Ağız, burun, boğaz bölgesi virüs için en önemli yerleşme, bulaşma ve bedene giriş alanları. Özellikle bu bölgelerin korunması en mühim nokta. Sık tekrarlanan ağız, boğaz temizlikleri, doğru ve dozunda yapılan (abartmadan) tuzlu veya tuzsuz su gargaraları kanaatime göre çok faydalı.

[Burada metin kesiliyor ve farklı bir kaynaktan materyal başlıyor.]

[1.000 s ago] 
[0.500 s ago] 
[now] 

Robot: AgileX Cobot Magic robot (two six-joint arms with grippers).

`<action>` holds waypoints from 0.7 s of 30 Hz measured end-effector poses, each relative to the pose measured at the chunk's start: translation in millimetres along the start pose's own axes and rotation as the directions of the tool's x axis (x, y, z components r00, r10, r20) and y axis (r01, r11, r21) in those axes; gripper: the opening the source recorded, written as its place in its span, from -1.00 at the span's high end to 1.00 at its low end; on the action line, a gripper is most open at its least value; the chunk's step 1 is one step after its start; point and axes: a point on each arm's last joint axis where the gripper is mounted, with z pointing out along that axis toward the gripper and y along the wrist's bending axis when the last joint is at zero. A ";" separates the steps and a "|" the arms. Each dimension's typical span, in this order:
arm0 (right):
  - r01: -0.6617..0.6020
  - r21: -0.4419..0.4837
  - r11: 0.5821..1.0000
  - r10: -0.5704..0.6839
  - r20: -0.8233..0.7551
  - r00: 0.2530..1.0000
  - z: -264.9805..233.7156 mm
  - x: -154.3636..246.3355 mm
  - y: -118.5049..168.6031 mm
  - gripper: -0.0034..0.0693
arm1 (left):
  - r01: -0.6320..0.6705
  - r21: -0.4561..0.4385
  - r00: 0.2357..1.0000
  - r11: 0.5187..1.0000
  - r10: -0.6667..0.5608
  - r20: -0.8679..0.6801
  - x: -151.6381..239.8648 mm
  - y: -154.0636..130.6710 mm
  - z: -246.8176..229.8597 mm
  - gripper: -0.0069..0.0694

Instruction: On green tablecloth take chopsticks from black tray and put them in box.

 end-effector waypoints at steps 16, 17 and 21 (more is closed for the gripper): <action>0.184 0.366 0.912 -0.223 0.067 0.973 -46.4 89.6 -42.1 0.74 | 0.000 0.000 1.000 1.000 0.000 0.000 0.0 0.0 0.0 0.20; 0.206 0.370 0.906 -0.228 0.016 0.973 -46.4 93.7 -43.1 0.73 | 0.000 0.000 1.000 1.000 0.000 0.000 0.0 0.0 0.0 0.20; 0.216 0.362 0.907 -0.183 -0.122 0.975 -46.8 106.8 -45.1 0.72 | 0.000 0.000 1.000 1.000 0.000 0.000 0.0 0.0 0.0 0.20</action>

BİR SORU: NASIL BESLENELİM
Yalnızca koronavirüslere değil, diğer mikroplara karşı da en etkin gücümüz hiç kuşku yok ki bağışıklık sistemimiz. Sistemin en çok ihtiyaç duyduğu şeylerin başında protein zengini besinler var. Hayvansal ürünlerden sakatat, süt ürünleri, deniz ürünleri, yumurta (tabii ki iyice pişirerek), bitkisel besinlerden bakliyat ve kuruyemişler en etkili protein kaynaklarımız. Ama bize sadece protein yetmiyor.

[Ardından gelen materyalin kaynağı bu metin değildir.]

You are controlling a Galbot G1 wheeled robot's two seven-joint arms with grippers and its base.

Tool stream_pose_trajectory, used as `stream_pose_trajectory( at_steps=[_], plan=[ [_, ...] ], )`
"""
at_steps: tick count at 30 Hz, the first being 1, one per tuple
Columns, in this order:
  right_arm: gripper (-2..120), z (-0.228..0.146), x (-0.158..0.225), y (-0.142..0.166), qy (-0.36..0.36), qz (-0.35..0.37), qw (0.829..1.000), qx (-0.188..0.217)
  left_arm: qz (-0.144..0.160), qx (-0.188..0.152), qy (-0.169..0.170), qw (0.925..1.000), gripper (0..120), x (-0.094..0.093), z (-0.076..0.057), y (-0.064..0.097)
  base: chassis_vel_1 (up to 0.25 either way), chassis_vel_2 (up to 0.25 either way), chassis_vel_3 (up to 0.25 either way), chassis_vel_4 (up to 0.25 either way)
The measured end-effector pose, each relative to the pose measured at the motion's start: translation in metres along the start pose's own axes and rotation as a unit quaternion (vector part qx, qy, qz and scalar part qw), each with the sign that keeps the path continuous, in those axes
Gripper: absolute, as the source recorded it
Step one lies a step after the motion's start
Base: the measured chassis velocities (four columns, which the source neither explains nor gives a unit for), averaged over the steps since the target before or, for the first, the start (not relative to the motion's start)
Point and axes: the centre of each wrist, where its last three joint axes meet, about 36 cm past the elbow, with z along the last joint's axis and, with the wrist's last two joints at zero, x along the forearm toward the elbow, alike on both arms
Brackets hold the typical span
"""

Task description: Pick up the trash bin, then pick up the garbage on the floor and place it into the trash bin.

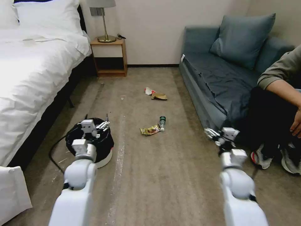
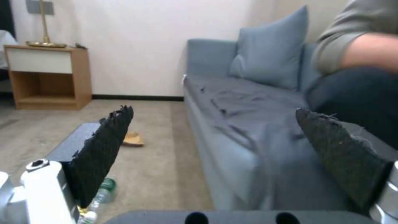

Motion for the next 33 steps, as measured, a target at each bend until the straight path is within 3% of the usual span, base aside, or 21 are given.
stream_pose_trajectory(
  at_steps=[5, 14, 16, 17, 19, 20, 22, 23, 25, 26, 28, 29, 30, 31, 32, 33],
  plan=[
    [100, -0.014, 0.019, -0.011, -0.006, -0.005, 1.000, 0.004, 0.008, 0.001, 0.002, 1.0000, 99, 0.002, 0.003, 0.005, 0.000, 0.000, 0.000, 0.000],
    [100, -0.005, 0.018, 0.002, 0.012, -0.033, 0.999, -0.018, -0.002, -0.010, 0.021, 0.9997, 99, 0.004, 0.012, 0.020, 0.000, 0.000, 0.000, 0.000],
    [100, 0.005, 0.018, 0.009, 0.019, -0.055, 0.998, -0.023, -0.035, -0.008, 0.029, 0.9989, 98, 0.002, 0.013, 0.025, 0.000, 0.000, 0.000, 0.000],
    [100, 0.005, 0.018, 0.009, 0.019, -0.055, 0.998, -0.023, -0.035, -0.008, 0.029, 0.9989, 98, 0.002, 0.013, 0.025, 0.000, 0.000, 0.000, 0.000],
    [100, 0.020, 0.018, 0.015, 0.012, -0.080, 0.997, -0.011, -0.107, 0.017, 0.054, 0.9927, 97, -0.001, 0.015, 0.026, 0.000, 0.000, 0.000, 0.000],
    [100, 0.020, 0.018, 0.015, 0.012, -0.080, 0.997, -0.011, -0.107, 0.017, 0.054, 0.9927, 97, -0.001, 0.015, 0.026, 0.000, 0.000, 0.000, 0.000],
    [100, 0.029, 0.020, 0.019, 0.007, -0.085, 0.996, -0.012, -0.175, 0.053, 0.086, 0.9794, 97, -0.005, 0.020, 0.026, 0.000, 0.000, 0.000, 0.000],
    [100, 0.029, 0.020, 0.019, 0.007, -0.085, 0.996, -0.012, -0.175, 0.053, 0.086, 0.9794, 97, -0.005, 0.020, 0.026, 0.000, 0.000, 0.000, 0.000],
    [100, 0.034, 0.022, 0.019, 0.005, -0.086, 0.996, -0.013, -0.217, 0.091, 0.112, 0.9656, 96, -0.010, 0.025, 0.026, 0.000, 0.000, 0.000, 0.000],
    [100, 0.034, 0.022, 0.019, 0.005, -0.086, 0.996, -0.013, -0.217, 0.091, 0.112, 0.9656, 96, -0.010, 0.025, 0.026, 0.000, 0.000, 0.000, 0.000],
    [100, 0.038, 0.025, 0.016, 0.002, -0.091, 0.996, -0.008, -0.253, 0.123, 0.126, 0.9511, 96, -0.017, 0.029, 0.026, 0.000, 0.000, 0.000, 0.000],
    [100, 0.038, 0.025, 0.016, 0.002, -0.091, 0.996, -0.008, -0.253, 0.123, 0.126, 0.9511, 96, -0.017, 0.029, 0.026, 0.000, 0.000, 0.000, 0.000],
    [100, 0.038, 0.025, 0.014, -0.001, -0.091, 0.996, -0.006, -0.286, 0.145, 0.134, 0.9377, 96, -0.023, 0.031, 0.029, 0.000, 0.000, 0.000, 0.000],
    [100, 0.038, 0.024, 0.012, -0.003, -0.089, 0.996, -0.006, -0.302, 0.157, 0.138, 0.9302, 96, -0.025, 0.031, 0.033, 0.000, 0.000, 0.000, 0.000],
    [100, 0.038, 0.024, 0.012, -0.003, -0.089, 0.996, -0.006, -0.302, 0.157, 0.138, 0.9302, 96, -0.025, 0.031, 0.033, 0.000, 0.000, 0.000, 0.000],
    [100, 0.035, 0.021, 0.011, -0.006, -0.088, 0.996, -0.009, -0.322, 0.171, 0.145, 0.9197, 96, -0.025, 0.032, 0.043, 0.000, 0.000, 0.000, 0.000]
  ],
)
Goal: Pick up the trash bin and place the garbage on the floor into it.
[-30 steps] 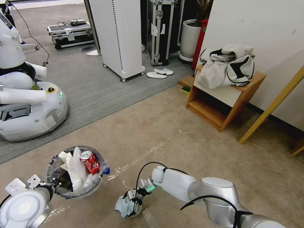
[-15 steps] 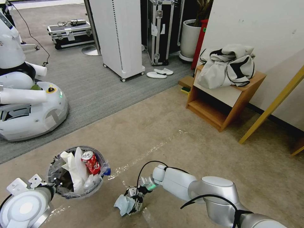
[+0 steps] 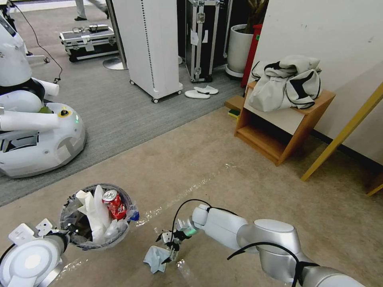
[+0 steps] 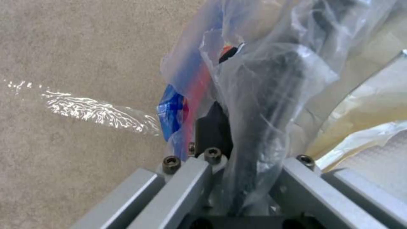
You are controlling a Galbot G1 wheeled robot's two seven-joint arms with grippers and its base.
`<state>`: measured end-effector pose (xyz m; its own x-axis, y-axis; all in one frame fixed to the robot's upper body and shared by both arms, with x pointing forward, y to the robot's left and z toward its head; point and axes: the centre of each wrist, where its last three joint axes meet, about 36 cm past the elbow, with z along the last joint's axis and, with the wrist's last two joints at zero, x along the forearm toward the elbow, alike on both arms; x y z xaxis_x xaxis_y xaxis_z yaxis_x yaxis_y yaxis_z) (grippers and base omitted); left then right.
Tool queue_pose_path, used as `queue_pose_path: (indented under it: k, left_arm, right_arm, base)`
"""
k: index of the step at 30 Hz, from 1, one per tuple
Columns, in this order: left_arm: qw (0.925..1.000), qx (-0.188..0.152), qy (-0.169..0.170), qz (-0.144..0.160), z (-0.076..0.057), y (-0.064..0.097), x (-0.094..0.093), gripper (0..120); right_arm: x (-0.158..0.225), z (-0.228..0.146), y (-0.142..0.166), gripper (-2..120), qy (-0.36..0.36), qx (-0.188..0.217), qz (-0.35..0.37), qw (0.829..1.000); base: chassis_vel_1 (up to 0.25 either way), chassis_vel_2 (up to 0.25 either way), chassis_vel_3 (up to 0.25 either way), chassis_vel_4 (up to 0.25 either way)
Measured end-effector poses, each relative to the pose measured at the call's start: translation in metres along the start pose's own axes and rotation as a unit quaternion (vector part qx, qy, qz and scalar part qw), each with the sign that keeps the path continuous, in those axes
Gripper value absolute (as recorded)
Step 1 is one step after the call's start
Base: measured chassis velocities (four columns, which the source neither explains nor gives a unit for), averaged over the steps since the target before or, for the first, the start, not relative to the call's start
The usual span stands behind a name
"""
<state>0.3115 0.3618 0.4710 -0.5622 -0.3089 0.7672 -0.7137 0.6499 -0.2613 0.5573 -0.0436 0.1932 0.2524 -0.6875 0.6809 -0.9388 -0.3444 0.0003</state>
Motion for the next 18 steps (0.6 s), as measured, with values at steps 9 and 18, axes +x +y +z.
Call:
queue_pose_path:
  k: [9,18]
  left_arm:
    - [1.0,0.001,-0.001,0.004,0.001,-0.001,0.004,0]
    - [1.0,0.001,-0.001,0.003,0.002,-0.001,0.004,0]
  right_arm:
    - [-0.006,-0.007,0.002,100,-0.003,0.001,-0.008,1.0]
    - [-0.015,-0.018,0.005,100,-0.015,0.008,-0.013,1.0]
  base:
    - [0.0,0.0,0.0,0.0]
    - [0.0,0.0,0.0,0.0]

Hürriyet'te yer alan habere göre, bağışıklığın gücüne güç katan antioksidanları, vitamin ve mineralleri de (taze sebze ve meyveleri, tam tahıllıları, baharatları) her zamankinden daha düzenli yiyip içmemiz lazım. Özellikle sülfür ve terpen zengini sebzeler (lahana, karnabahar, soğan, sarımsak, turp, tere, roka, nane, fesleğen ) antosiyanin deposu koyu kırmızı, mor, siyah renkli sebze ve meyveler işe yarayabilirler. Propolisin antiseptik ve antioksidan gücü de akılda tutulmalı...

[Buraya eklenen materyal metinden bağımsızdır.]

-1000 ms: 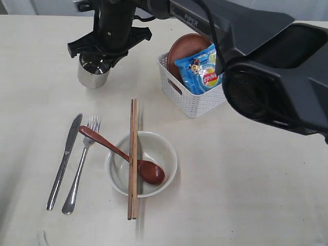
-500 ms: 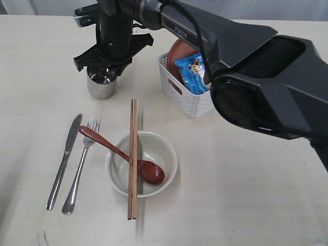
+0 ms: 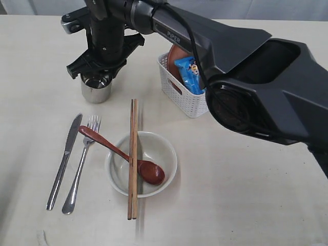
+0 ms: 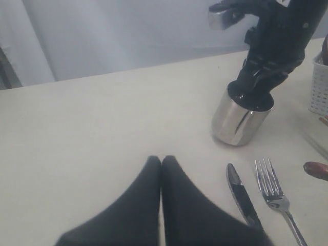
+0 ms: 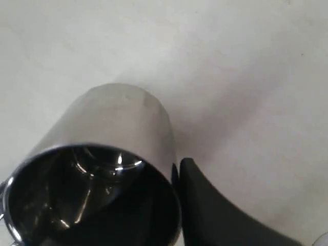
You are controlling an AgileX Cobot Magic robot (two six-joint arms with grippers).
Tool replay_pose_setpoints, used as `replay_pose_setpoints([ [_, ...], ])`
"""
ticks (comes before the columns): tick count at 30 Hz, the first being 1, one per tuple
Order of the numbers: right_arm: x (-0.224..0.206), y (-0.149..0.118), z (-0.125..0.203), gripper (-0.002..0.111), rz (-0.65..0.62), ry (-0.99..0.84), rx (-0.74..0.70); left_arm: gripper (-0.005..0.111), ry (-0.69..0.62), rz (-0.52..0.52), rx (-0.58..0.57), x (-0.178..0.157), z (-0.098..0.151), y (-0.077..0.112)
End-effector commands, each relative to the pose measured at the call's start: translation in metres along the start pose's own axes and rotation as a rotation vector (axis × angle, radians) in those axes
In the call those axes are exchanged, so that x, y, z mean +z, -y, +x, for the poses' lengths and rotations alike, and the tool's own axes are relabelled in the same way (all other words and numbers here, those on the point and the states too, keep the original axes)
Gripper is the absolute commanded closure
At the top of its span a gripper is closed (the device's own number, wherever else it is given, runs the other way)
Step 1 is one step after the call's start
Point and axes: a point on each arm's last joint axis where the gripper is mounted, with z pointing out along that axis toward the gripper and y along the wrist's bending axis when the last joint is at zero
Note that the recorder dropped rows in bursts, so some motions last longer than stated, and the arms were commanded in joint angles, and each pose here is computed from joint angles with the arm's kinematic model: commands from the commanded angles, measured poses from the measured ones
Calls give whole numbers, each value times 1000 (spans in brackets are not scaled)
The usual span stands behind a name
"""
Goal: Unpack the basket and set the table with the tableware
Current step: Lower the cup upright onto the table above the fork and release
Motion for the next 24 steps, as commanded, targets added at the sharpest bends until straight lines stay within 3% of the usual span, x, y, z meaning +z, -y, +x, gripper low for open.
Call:
replay_pose_setpoints([
  [1, -7, 2, -2, 69, 3, 13, 14, 107, 7, -2, -2, 0, 0, 0],
  [4, -7, 4, -2, 64, 15, 14, 18, 107, 7, -2, -2, 0, 0, 0],
  [24, -42, 5, -9, 65, 17, 82, 22, 107, 7, -2, -2, 0, 0, 0],
])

BİR BİLGİ: TAKVİYE LAZIM MI
Hemen herkes "Bağışıklığım güçlü olsun" diyerek destek hapları peşinde. Kimi probiyotik, propolis, kimi C ve D vitamini, kimi de bitkisel çözümlerde çare arıyor. Kısacası bağışıklık destekleri neredeyse yok satıyor.
Bu listeye daha önceki yayınlarda etkili olabilecekleri anlaşılan şu antioksidanlar da eklenebilir: Selenyum, çinko, alfa lipoik asid, N Asetil Sistein...
NOT: Bu antioksidanların özellikle solunum yolu mukozasının korunmasında ve akciğerlerde krize, solunum yetmezliğine sebep olan iltihabi yanıtların azaltılmasında etkili olabileceklerini düşündüren bilimsel veriler var.